▶ [WHAT NEEDS TO BE DONE] Drop every picture and give the entries back exactly.

▶ [DATA PROVIDED]
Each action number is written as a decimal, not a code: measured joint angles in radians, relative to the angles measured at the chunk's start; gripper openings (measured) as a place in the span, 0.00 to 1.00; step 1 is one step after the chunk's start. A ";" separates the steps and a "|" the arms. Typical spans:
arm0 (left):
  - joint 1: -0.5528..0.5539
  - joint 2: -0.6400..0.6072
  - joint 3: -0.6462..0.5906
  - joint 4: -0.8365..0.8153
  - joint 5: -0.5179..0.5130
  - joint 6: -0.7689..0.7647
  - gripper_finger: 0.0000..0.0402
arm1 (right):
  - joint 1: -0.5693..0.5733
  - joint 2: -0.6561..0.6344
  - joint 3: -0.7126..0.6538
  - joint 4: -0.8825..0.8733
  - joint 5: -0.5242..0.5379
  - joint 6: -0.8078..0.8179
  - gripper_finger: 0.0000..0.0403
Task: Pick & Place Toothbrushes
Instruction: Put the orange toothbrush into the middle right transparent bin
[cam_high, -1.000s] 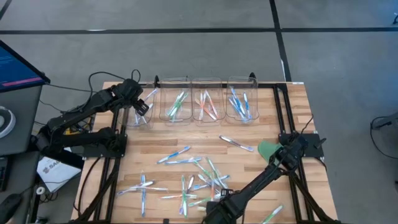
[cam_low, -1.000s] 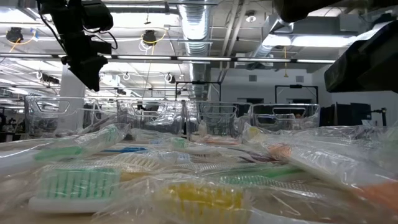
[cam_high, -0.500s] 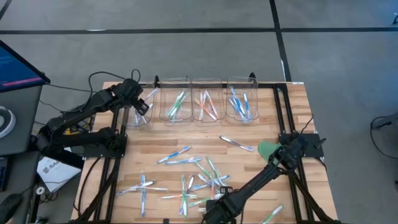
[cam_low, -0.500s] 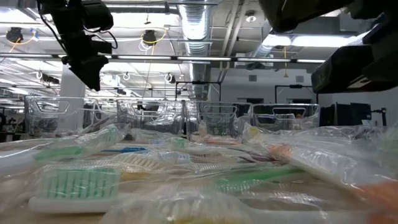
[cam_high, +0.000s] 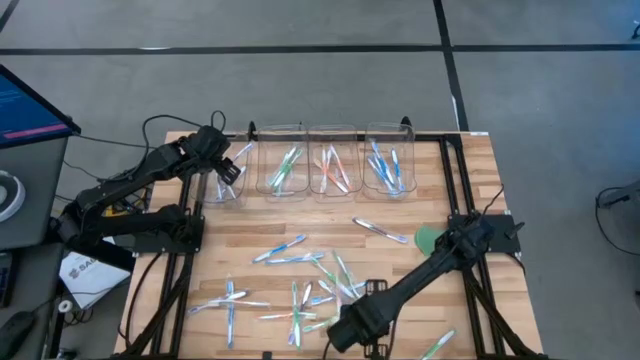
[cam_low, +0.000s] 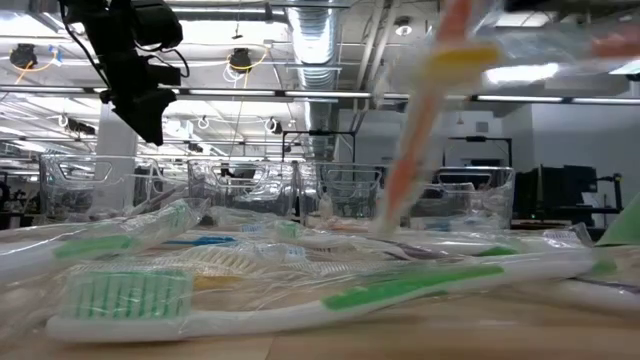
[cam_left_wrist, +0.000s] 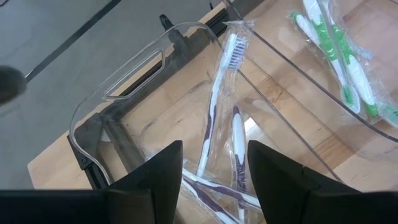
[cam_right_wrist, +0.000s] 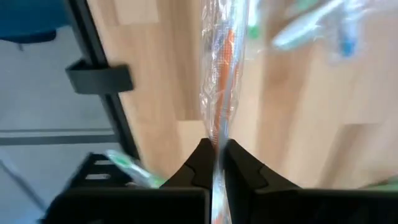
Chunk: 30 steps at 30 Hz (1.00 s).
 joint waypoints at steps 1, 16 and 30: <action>0.000 0.000 0.000 0.000 0.000 0.000 0.44 | -0.007 -0.001 0.016 0.014 0.020 -0.038 0.02; 0.000 0.000 0.000 0.004 0.000 -0.009 0.44 | -0.224 -0.196 0.058 0.013 0.787 -0.451 0.02; 0.000 0.000 0.000 0.008 0.001 -0.026 0.44 | -0.807 -0.196 0.057 0.034 0.628 -0.140 0.02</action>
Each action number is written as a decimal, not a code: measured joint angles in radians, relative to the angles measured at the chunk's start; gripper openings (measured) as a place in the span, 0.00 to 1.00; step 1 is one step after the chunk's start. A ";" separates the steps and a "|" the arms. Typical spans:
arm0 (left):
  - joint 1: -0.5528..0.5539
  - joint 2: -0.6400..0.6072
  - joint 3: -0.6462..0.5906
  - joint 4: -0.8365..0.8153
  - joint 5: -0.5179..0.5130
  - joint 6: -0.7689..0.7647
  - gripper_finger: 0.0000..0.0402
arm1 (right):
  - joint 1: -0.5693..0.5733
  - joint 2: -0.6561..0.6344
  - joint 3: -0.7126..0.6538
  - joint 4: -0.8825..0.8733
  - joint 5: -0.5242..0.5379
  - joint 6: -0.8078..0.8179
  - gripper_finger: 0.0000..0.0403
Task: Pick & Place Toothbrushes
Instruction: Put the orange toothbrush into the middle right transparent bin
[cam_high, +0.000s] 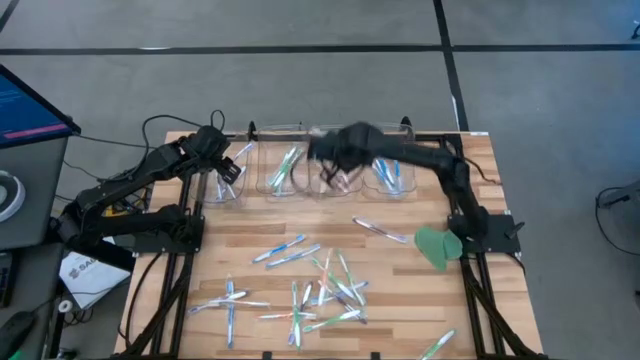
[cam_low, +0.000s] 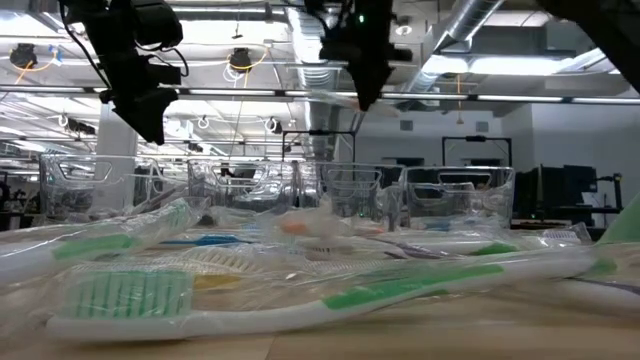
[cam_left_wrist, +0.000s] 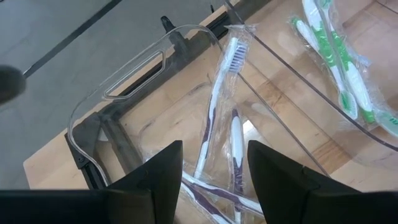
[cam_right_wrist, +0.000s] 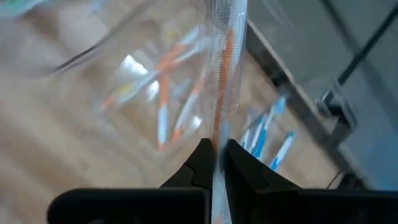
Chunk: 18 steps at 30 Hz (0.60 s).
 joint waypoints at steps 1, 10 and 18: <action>0.000 0.000 0.000 0.000 0.000 0.000 0.44 | -0.029 0.000 0.000 0.010 -0.025 0.009 0.02; 0.000 0.000 0.000 0.002 0.000 -0.001 0.44 | -0.120 0.000 -0.060 0.186 -0.217 0.017 0.02; 0.000 0.000 0.000 0.003 0.000 -0.001 0.44 | -0.156 0.001 -0.177 0.210 -0.253 0.046 0.10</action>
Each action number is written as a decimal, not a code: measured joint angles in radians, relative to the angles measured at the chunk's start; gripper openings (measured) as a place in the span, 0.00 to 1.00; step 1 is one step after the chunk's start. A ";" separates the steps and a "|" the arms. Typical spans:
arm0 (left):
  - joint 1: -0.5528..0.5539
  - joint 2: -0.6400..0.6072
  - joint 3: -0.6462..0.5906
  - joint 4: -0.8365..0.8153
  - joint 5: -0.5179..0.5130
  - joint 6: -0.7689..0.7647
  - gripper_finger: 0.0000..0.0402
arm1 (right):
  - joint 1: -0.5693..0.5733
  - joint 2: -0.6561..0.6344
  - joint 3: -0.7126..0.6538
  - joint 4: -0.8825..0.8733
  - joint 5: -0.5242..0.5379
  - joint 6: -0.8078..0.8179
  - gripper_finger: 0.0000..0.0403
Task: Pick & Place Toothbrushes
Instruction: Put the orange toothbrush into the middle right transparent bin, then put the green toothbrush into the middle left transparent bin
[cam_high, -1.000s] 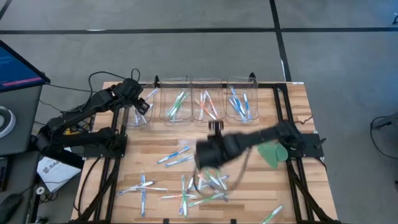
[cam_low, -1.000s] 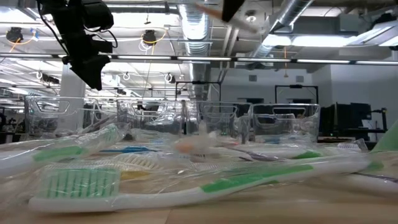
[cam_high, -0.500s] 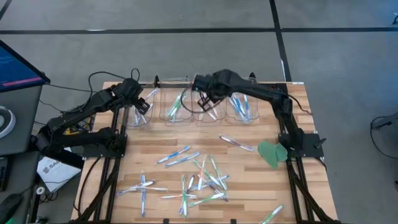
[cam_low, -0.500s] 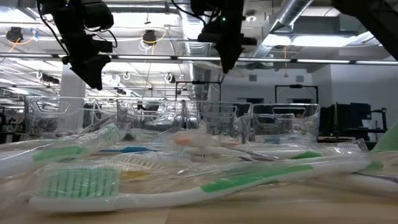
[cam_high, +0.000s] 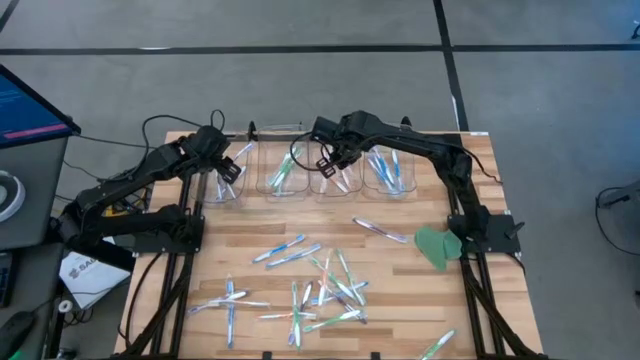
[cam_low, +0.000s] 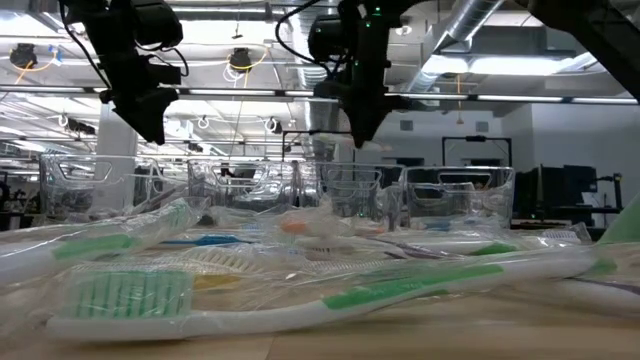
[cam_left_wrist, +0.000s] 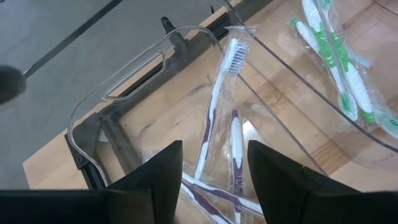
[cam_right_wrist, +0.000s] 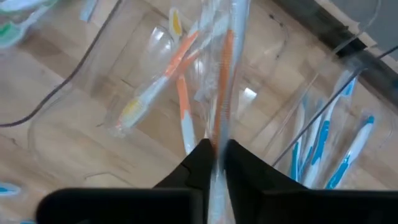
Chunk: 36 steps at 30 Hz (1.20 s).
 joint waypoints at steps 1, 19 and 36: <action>0.000 0.000 0.000 0.001 0.000 0.000 0.44 | 0.000 -0.001 -0.010 0.009 0.000 0.000 0.13; 0.000 0.000 -0.049 0.028 0.000 0.000 0.44 | 0.044 -0.005 0.089 -0.071 -0.040 -0.039 0.59; 0.000 0.000 -0.055 0.048 0.000 0.000 0.44 | 0.538 -0.001 -0.073 -0.095 -0.029 0.019 0.56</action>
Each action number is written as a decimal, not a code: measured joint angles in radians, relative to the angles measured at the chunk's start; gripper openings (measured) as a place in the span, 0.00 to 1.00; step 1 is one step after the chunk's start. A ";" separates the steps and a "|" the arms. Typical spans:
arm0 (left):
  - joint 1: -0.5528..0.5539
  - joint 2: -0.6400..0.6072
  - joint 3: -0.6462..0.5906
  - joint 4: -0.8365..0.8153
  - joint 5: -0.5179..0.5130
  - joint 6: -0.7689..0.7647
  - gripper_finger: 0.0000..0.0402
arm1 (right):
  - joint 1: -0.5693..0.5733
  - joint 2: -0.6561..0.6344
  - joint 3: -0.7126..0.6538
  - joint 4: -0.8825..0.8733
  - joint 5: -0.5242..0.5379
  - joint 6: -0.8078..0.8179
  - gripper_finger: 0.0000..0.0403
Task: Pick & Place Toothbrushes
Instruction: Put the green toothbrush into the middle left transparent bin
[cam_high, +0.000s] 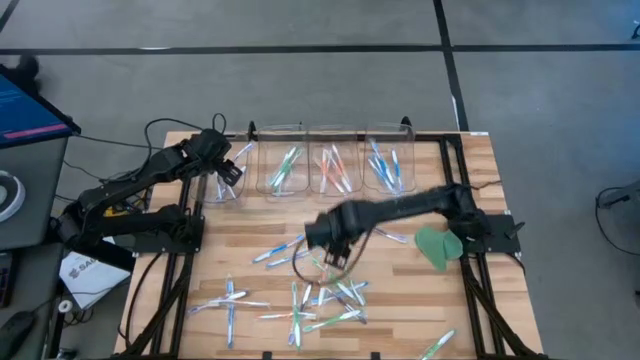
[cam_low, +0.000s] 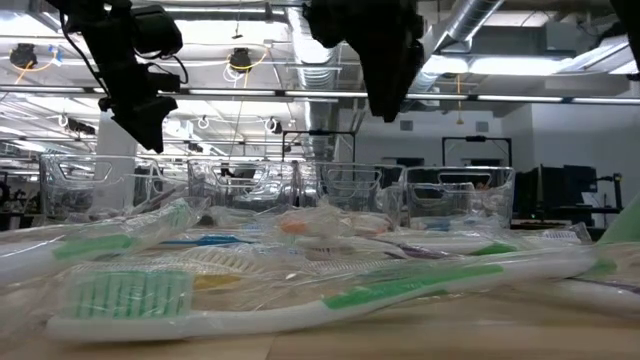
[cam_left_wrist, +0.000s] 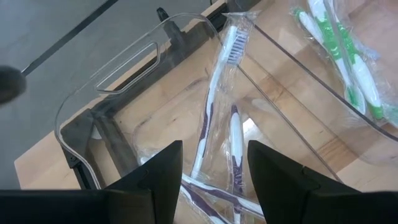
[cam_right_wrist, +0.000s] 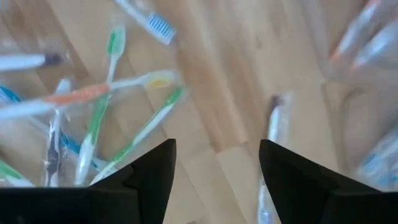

▶ [SOLUTION TO THIS EXERCISE]
Each action number is written as a decimal, not a code: measured joint angles in radians, relative to the angles measured at the chunk's start; gripper openings (measured) as a place in the span, 0.00 to 1.00; step 1 is one step after the chunk's start. A ";" separates the steps and a "|" the arms. Typical spans:
arm0 (left):
  - joint 1: -0.5528..0.5539
  - joint 2: -0.6400..0.6072
  - joint 3: -0.6462..0.5906
  - joint 4: -0.8365..0.8153
  - joint 5: -0.5179..0.5130
  - joint 6: -0.7689..0.7647
  - gripper_finger: 0.0000..0.0402
arm1 (right):
  - joint 1: -0.5693..0.5733
  - joint 2: -0.6561..0.6344
  - joint 3: -0.7126..0.6538
  - joint 4: -0.8825..0.8733
  - joint 5: -0.5242..0.5379
  - joint 6: -0.8078..0.8179
  - gripper_finger: 0.0000..0.0403
Task: Pick & Place Toothbrushes
Instruction: Put the orange toothbrush into the middle right transparent bin
[cam_high, -1.000s] 
[cam_low, -1.000s] 
[cam_high, -0.500s] 
[cam_low, -0.500s] 
[cam_high, +0.000s] 
[cam_low, +0.000s] 
[cam_left_wrist, +0.000s] 
[cam_right_wrist, +0.000s] 
Chunk: 30 steps at 30 Hz (1.00 s).
 joint waypoints at steps 1, 16 and 30: <action>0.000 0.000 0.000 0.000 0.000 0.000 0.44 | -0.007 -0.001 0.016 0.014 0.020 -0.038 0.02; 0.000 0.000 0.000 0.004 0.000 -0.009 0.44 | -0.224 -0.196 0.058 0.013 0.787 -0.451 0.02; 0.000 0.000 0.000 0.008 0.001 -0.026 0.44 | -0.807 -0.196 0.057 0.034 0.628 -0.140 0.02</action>
Each action number is written as a decimal, not a code: measured joint angles in radians, relative to the angles measured at the chunk's start; gripper openings (measured) as a place in the span, 0.00 to 1.00; step 1 is one step after the chunk's start. A ";" separates the steps and a "|" the arms. Typical spans:
arm0 (left):
  - joint 1: -0.5528..0.5539
  - joint 2: -0.6400..0.6072
  - joint 3: -0.6462..0.5906
  - joint 4: -0.8365..0.8153
  - joint 5: -0.5179..0.5130
  - joint 6: -0.7689..0.7647
  - gripper_finger: 0.0000..0.0402
arm1 (right):
  - joint 1: -0.5693..0.5733
  - joint 2: -0.6561..0.6344
  - joint 3: -0.7126..0.6538
  - joint 4: -0.8825..0.8733
  - joint 5: -0.5242..0.5379
  - joint 6: -0.8078..0.8179
  - gripper_finger: 0.0000..0.0403
Task: Pick & Place Toothbrushes
Instruction: Put the orange toothbrush into the middle right transparent bin
[cam_high, +0.000s] 
[cam_low, +0.000s] 
[cam_left_wrist, +0.000s] 
[cam_right_wrist, +0.000s] 
Chunk: 18 steps at 30 Hz (0.60 s).
 joint waypoints at steps 1, 10 and 18: <action>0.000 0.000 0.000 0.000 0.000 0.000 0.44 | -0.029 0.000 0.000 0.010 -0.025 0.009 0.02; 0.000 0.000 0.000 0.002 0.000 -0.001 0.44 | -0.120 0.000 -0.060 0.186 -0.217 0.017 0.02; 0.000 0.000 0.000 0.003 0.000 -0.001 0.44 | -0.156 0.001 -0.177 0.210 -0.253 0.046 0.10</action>
Each action number is written as a decimal, not a code: measured joint angles in radians, relative to the angles measured at the chunk's start; gripper openings (measured) as a place in the span, 0.00 to 1.00; step 1 is one step after the chunk's start. A ";" separates the steps and a "|" the arms. Typical spans:
arm0 (left):
  - joint 1: -0.5528..0.5539
  - joint 2: -0.6400..0.6072
  - joint 3: -0.6462..0.5906
  - joint 4: -0.8365..0.8153
  - joint 5: -0.5179..0.5130
  - joint 6: -0.7689..0.7647
  - gripper_finger: 0.0000..0.0402
arm1 (right):
  - joint 1: -0.5693..0.5733
  - joint 2: -0.6561..0.6344
  - joint 3: -0.7126..0.6538
  - joint 4: -0.8825..0.8733
  - joint 5: -0.5242..0.5379
  - joint 6: -0.8078..0.8179
  - gripper_finger: 0.0000..0.0403
Task: Pick & Place Toothbrushes
Instruction: Put the orange toothbrush into the middle right transparent bin, then put the green toothbrush into the middle left transparent bin
[cam_high, -1.000s] 
[cam_low, -1.000s] 
[cam_high, -0.500s] 
[cam_low, -0.500s] 
[cam_high, +0.000s] 
[cam_low, +0.000s] 
[cam_left_wrist, +0.000s] 
[cam_right_wrist, +0.000s] 
Chunk: 36 steps at 30 Hz (1.20 s).
 joint waypoints at steps 1, 19 and 36: <action>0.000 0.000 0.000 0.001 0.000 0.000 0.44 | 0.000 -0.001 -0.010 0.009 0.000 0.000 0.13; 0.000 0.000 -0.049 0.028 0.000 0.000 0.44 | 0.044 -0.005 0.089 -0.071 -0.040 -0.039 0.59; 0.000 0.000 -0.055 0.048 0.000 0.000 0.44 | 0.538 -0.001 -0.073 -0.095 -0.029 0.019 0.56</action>
Each action number is written as a decimal, not a code: measured joint angles in radians, relative to the angles measured at the chunk's start; gripper openings (measured) as a place in the span, 0.00 to 1.00; step 1 is one step after the chunk's start. A ";" separates the steps and a "|" the arms. Typical spans:
arm0 (left):
  - joint 1: -0.5528..0.5539
  - joint 2: -0.6400..0.6072
  - joint 3: -0.6462..0.5906
  - joint 4: -0.8365..0.8153
  - joint 5: -0.5179..0.5130
  - joint 6: -0.7689..0.7647
  - gripper_finger: 0.0000..0.0402
arm1 (right):
  - joint 1: -0.5693..0.5733
  - joint 2: -0.6561..0.6344
  - joint 3: -0.7126..0.6538
  - joint 4: -0.8825..0.8733
  - joint 5: -0.5242..0.5379
  - joint 6: -0.8078..0.8179
  - gripper_finger: 0.0000..0.0403
Task: Pick & Place Toothbrushes
Instruction: Put the green toothbrush into the middle left transparent bin
[cam_high, +0.000s] 
[cam_low, +0.000s] 
[cam_left_wrist, +0.000s] 
[cam_right_wrist, +0.000s] 

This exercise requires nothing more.